Oder wie die Ausgeliefertheit des erzählten Ich der Beschreibung dem Erzähl-Ich gegenüber. Die Getrenntheit der Zeitebenen zeichnet den Schmerz nach. Es gelingt keine Versöhnung. Das erzählte Ich findet keinen Zugang. Alles verbleibt im Ungewissen. Von Beweisen, Sicherheit ist nirgendwo im Text die Rede. Schemen des Schmerzens überlagern sich. Scham, Verzweiflung, die Hoffnungslosigkeit, nirgendwo Unterstützung zu finden, kulminieren in einem Rezitativ, der nur Versatzstücke präsentiert, kaum Erzählfluss zulässt, der aber vor dem Hintergrund eines allgegenwärtigen Schmerzes und einer selbstauferlegten Schuld seine Einheit findet.

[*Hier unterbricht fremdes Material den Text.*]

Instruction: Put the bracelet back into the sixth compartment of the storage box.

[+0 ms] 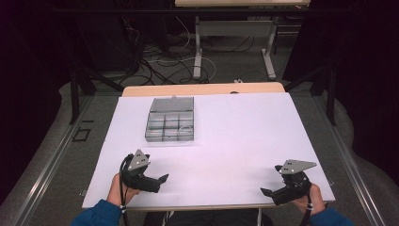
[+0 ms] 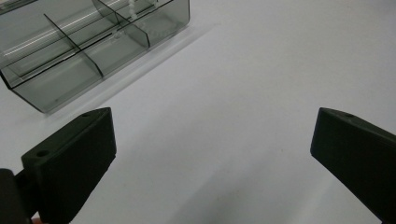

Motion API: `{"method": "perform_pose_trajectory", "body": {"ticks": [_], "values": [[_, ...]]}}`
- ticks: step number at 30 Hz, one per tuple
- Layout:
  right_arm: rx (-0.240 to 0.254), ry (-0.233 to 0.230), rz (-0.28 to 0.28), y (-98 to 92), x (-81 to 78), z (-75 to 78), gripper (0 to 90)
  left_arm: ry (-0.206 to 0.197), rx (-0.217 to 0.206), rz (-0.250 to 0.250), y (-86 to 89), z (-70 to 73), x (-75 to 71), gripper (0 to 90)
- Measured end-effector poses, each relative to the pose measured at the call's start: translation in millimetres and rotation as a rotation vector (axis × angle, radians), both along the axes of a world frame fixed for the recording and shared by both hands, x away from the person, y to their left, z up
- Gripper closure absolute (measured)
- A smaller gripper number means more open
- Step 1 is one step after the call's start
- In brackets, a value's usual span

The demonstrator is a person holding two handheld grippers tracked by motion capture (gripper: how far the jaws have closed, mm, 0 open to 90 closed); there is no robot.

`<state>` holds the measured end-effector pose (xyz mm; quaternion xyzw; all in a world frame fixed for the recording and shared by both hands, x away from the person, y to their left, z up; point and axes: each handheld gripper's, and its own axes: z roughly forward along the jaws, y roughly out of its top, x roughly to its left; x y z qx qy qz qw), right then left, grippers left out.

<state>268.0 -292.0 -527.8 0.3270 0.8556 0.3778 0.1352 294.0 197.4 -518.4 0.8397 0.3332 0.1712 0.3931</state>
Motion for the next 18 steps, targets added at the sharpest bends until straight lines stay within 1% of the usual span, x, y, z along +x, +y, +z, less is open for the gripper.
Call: {"method": "perform_pose_trajectory", "body": {"ticks": [1,2,4,6,7,8,9,10,11,12,13,14,15,16,17,18], "values": [[0.006,0.002,-0.011,0.6,-0.7,-0.4,0.3,0.001,0.000,0.002,1.7,-0.4,-1.4,0.0],[0.006,0.000,-0.011,0.6,-0.6,-0.5,0.3,-0.001,-0.008,0.009,3.0,-1.6,-2.6,0.0],[0.003,0.005,-0.007,0.5,-0.7,-0.2,0.3,0.004,-0.011,0.016,5.3,-3.7,-4.9,0.0],[-0.001,0.010,-0.005,0.1,-0.7,0.3,0.3,0.009,-0.009,0.017,6.1,-6.3,-7.4,0.0],[-0.001,0.011,-0.006,0.2,-0.6,0.1,0.3,0.019,-0.002,0.015,6.8,-6.3,-8.8,0.0],[0.003,-0.005,-0.006,0.4,0.0,-0.7,0.3,0.015,-0.014,0.019,6.6,-7.7,-10.0,0.0],[0.006,0.003,-0.011,0.7,-0.6,-0.7,0.3,0.019,-0.007,0.013,7.2,-7.7,-11.3,0.0],[0.006,0.004,-0.010,0.7,-0.6,-0.7,0.3,0.024,-0.011,0.015,7.0,-8.7,-12.6,0.0],[0.005,0.006,-0.009,0.6,-0.6,-0.6,0.3,0.033,-0.001,0.008,7.5,-8.8,-13.6,0.0],[-0.001,0.013,-0.006,0.2,-0.7,0.0,0.3,0.030,-0.003,0.006,7.3,-9.8,-14.4,0.0],[0.003,0.007,-0.009,0.4,-0.7,-0.4,0.3,0.032,-0.001,0.000,7.3,-9.7,-15.2,0.0],[-0.002,0.013,-0.006,0.2,-0.7,0.1,0.3,0.029,-0.001,-0.002,6.6,-9.7,-15.8,0.0],[0.005,0.001,-0.012,0.8,-0.7,-0.8,0.3,0.030,-0.001,-0.010,6.3,-9.3,-15.8,0.0],[0.001,0.006,-0.010,0.8,-0.7,-0.8,0.3,0.028,-0.004,-0.018,5.1,-9.5,-15.5,0.0],[0.002,0.006,-0.012,0.9,-0.8,-0.9,0.3,0.028,-0.001,-0.022,4.3,-9.8,-15.4,0.0],[0.003,0.000,-0.014,0.7,-0.7,-0.9,0.8,0.037,0.014,-0.034,4.0,-9.4,-15.3,0.0]]}}
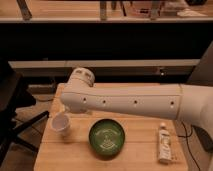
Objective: Pick up the ceramic cup
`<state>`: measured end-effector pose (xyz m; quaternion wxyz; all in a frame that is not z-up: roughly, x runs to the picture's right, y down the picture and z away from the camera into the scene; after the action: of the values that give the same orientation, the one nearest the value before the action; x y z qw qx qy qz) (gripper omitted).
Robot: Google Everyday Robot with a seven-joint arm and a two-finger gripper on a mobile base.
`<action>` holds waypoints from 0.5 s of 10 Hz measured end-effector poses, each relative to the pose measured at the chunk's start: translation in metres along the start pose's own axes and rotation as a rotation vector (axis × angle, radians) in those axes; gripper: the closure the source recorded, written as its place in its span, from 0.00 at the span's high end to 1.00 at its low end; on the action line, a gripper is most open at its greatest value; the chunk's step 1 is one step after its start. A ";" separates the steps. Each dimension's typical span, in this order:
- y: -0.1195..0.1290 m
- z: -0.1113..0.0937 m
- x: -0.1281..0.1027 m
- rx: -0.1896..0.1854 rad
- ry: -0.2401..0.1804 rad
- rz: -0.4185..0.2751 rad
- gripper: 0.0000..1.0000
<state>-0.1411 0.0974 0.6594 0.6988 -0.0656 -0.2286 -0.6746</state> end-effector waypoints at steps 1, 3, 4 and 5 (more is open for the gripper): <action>-0.001 0.001 -0.001 0.000 -0.004 -0.010 0.80; 0.000 0.009 -0.005 0.006 -0.021 -0.039 0.80; 0.000 0.014 -0.008 0.010 -0.028 -0.051 0.80; 0.002 0.019 -0.010 0.014 -0.035 -0.064 0.80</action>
<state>-0.1439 0.1142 0.6725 0.6732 -0.0653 -0.2475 -0.6937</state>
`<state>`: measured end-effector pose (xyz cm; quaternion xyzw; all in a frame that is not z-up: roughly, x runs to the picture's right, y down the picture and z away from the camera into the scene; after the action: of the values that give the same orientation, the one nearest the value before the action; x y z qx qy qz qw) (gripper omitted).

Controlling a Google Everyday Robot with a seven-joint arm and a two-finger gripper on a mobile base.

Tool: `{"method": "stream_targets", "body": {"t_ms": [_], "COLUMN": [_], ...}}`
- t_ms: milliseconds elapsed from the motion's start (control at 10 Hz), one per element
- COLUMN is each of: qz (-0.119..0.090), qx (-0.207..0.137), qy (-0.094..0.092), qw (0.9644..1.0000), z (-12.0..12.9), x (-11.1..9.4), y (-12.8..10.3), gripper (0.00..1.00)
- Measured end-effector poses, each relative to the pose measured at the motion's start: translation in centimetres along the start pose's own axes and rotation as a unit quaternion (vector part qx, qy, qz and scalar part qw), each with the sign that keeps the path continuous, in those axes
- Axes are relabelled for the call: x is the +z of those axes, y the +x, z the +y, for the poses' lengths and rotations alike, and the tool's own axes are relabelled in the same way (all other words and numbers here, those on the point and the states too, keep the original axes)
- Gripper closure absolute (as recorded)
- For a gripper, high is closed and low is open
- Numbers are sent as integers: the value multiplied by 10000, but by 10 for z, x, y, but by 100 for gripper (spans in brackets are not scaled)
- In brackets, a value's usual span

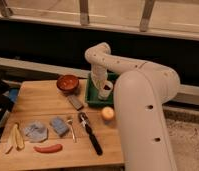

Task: Stack cups into tray

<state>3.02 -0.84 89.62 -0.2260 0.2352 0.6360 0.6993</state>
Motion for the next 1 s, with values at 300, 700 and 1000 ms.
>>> {"method": "stream_targets", "body": {"t_ms": [300, 700, 1000], "qz": [185, 205, 127], "qx": [156, 165, 150], "qy": [48, -23, -4], "qw": [9997, 9996, 9998], "z": [-7, -2, -2], "x": [17, 17, 6], "y": [2, 5, 4], "gripper": [53, 20, 20]}}
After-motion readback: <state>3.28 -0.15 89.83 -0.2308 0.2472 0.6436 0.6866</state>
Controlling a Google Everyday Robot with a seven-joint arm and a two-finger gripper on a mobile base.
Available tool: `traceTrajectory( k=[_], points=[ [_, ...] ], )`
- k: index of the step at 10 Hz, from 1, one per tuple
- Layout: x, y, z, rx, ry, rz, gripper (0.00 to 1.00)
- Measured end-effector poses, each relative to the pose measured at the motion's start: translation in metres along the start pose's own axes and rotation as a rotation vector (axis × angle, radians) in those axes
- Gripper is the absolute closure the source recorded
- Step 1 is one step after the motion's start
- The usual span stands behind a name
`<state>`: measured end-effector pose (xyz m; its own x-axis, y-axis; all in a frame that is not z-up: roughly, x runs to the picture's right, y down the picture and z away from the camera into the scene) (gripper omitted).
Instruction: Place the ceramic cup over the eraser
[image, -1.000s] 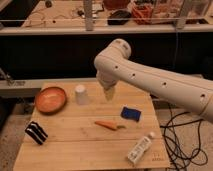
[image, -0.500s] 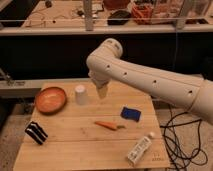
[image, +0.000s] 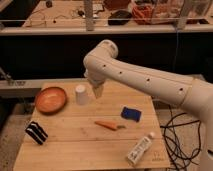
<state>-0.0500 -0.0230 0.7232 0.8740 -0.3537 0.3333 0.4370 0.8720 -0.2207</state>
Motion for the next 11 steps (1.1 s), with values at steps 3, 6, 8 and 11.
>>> traceTrajectory(
  k=[3,6,8,11],
  points=[
    [-0.006,-0.006,0.011,-0.013,-0.024,-0.013,0.2],
    [-0.007,-0.011,0.02,-0.022,-0.042,-0.024,0.2],
    [-0.01,-0.014,0.027,-0.031,-0.057,-0.028,0.2],
    [-0.011,-0.017,0.039,-0.044,-0.069,-0.026,0.2]
  ],
)
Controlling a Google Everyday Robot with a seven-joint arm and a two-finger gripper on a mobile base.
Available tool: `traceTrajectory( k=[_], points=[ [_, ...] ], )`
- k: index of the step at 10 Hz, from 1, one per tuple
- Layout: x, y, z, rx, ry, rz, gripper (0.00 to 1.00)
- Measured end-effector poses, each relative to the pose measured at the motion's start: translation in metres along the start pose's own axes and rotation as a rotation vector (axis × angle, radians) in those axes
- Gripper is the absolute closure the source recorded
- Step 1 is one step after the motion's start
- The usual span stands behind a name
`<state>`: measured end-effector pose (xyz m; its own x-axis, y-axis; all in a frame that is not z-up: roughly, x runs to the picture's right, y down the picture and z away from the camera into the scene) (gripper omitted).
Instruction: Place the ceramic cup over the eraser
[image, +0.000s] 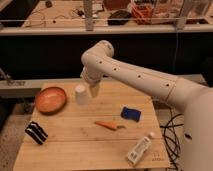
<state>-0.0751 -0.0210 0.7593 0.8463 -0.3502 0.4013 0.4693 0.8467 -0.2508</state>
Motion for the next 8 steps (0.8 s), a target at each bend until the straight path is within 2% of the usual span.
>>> traceTrajectory(
  k=[8],
  points=[
    [-0.004,-0.016,0.032,-0.038,-0.015,-0.024,0.2]
  ],
)
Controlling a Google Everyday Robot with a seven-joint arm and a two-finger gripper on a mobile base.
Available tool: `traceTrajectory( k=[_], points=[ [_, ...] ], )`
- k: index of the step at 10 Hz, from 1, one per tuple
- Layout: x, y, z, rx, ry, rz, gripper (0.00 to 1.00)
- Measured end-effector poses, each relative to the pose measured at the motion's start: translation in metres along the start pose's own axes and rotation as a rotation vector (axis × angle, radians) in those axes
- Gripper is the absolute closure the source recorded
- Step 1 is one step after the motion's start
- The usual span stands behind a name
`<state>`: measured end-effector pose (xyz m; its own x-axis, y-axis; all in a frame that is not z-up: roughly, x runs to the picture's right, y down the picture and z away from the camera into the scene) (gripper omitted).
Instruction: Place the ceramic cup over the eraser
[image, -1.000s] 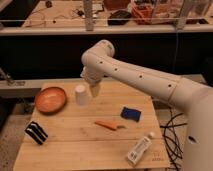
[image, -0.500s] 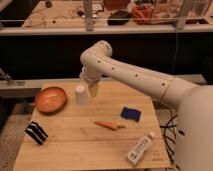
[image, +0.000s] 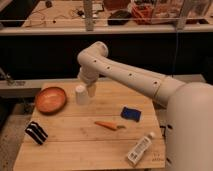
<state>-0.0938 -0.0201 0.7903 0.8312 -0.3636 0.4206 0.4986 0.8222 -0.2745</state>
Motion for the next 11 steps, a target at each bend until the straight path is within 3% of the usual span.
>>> traceTrajectory(
  k=[11],
  points=[
    [-0.001,-0.017,0.054,-0.068,-0.008,-0.055,0.2]
  ],
)
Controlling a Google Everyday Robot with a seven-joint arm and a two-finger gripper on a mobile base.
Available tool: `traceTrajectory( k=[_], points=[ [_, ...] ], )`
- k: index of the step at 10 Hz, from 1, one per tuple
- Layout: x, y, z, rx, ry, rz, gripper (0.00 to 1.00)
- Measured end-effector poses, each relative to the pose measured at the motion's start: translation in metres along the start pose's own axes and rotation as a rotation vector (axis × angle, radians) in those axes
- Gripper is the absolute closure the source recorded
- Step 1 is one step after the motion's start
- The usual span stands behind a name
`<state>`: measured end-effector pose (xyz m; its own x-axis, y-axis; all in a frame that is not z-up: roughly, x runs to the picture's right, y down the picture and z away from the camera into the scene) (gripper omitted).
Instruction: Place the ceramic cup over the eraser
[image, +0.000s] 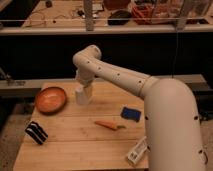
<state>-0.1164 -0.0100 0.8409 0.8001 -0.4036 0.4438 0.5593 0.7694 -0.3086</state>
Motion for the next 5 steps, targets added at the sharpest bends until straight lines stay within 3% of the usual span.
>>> traceTrajectory(
  k=[5],
  points=[
    [-0.002,-0.007,0.021,-0.034,-0.012,-0.026,0.2]
  ],
)
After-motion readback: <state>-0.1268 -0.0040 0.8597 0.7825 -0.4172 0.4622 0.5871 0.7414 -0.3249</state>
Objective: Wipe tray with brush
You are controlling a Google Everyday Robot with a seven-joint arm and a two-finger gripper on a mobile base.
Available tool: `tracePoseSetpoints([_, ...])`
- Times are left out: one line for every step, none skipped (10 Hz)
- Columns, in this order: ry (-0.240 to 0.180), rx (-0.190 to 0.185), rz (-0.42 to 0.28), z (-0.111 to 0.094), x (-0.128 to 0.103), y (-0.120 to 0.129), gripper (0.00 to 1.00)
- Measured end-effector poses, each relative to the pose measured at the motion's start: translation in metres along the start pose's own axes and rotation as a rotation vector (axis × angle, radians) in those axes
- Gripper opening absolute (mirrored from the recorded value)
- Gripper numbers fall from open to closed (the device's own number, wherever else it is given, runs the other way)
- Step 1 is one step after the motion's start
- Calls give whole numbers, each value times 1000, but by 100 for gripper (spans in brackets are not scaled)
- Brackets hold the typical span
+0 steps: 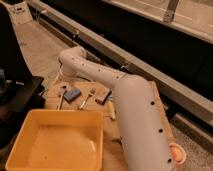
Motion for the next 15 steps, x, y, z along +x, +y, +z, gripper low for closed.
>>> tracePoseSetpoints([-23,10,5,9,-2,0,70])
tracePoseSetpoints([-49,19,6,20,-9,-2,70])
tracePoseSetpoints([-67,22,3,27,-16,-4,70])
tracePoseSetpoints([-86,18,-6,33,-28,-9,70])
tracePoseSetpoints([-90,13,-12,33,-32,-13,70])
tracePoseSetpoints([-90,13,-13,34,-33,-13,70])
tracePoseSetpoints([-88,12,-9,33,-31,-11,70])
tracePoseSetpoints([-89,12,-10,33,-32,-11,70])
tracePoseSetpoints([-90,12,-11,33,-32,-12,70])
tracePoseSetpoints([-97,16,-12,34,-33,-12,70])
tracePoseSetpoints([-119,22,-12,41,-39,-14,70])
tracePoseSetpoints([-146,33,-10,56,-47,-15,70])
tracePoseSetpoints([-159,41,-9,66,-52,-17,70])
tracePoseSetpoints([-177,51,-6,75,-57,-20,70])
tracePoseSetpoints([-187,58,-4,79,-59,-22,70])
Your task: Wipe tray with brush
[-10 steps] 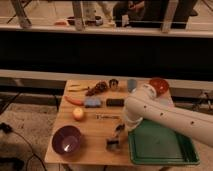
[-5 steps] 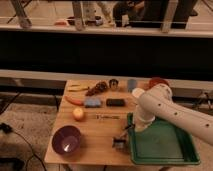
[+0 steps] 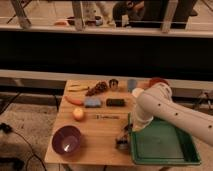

„Vor einer Woche habe ich mit dieser Erzählung begonnen, ohne die geringste Gewissheit, dass ich sie fortsetzen würde. Ich wollte nur mein Bedürfnis, darüber zu schreiben, überprüfen. Ein Bedürfnis, das unweigerlich in mir aufkam, wenn ich an dem Buch schrieb, an dem ich seit zwei Jahren arbeite. Ich widerstand ihm, musste aber ständig daran denken. Ihm nachzugehen, machte mir Angst. Aber ich sagte mir auch, dass ich sterben könnten, ohne etwas aus diesem Ereignis gemacht zu haben. Wenn ich eine Schuld auf mich geladen hatte, dann diese.“

Form und Inhalt gehen eine unheimliche Allianz ein. Sich selbst zu exponieren, sich zum Material der Literatur umzugestalten, darin findet die Erzählung ihren archimedischen Punkt. Intensiv, verdichtet und geballt ereignet sich eine Feuertaufe vor dem Augen des lesenden Publikums. Nichts und niemand werden geschont. Alles wird aus dem Schatten ans Tageslicht gezerrt. Ungesagt bleibt nichts. Die Wunden verheilen nicht. Sie gingen zu tief. Sie bluten immer noch, und so gibt es Stellen in „Das Ereignis“, die einen noch im Traum verfolgen. Annie Ernaux bildet das Paradigma einer ganzen schreibenden Generation. Sie steht Pate für Bücher wie Daniela Dröschers „Lügen über meine Mutter“ oder Kim de l’Horizons „Blutbuch“ oder Jessica Linds „Mama“. Im Gegensatz zu Marie Ndiaye in „Die Rache ist mein“ oder Helga Schuberts „Vom Aufstehen“ oder Claudia Durastantis „Die Fremde“ misstraut das Erzähl-Ich in „Das Ereignis“ seinen Gefühlen. Es bremst sich. Es reflektiert und dissoziiert sich, um sich ganz und unmittelbar der Literatur auszuliefern, bei Annie Ernaux mit einer Wucht und Nacktheit, die ihres gleichen sucht.